• **HOW TO COMPLETE THIS TASK**:
Verbatim copy, pictures excluded: every line from the one with "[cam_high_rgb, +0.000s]" through the final line of the data below, and no other line.

• **DATA**:
BEGIN

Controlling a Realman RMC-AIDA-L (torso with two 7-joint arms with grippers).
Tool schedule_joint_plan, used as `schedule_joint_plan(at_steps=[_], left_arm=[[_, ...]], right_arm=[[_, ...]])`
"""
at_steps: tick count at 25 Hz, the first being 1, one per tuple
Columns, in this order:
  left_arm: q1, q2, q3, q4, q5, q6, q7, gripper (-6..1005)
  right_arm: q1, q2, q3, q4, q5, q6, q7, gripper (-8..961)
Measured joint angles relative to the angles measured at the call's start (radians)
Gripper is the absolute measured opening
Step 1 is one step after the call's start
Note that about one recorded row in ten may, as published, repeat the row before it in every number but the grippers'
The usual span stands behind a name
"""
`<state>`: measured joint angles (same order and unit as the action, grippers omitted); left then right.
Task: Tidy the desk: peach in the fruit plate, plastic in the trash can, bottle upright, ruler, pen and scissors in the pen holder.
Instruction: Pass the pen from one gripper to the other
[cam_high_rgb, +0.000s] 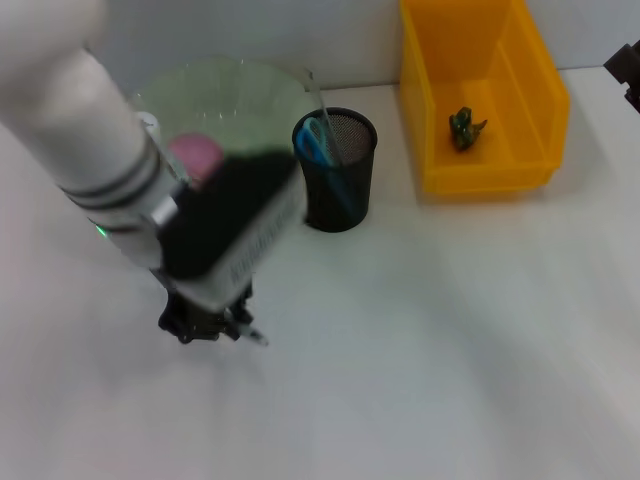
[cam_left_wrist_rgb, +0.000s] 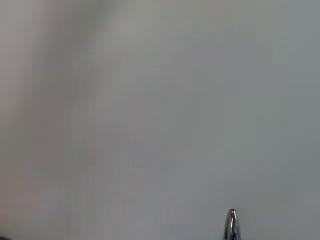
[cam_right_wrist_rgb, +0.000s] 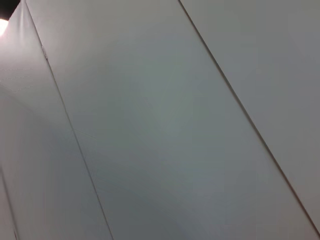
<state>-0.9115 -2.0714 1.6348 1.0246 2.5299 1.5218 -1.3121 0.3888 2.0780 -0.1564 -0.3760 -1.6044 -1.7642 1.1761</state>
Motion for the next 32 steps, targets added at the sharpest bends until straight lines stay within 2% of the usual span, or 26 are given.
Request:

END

• **SOLUTION**:
[cam_high_rgb, +0.000s] 
[cam_left_wrist_rgb, +0.000s] 
[cam_right_wrist_rgb, +0.000s] 
<state>-0.9115 -2.0714 1.6348 1.0246 2.5299 1.5218 -1.3121 0.3888 2.0780 -0.1564 -0.3760 -1.6044 -1.7642 1.1761</state>
Motion for the next 32 steps, targets added at the sharpest bends until straight lines stay within 2% of the usual span, or 26 are given.
Request:

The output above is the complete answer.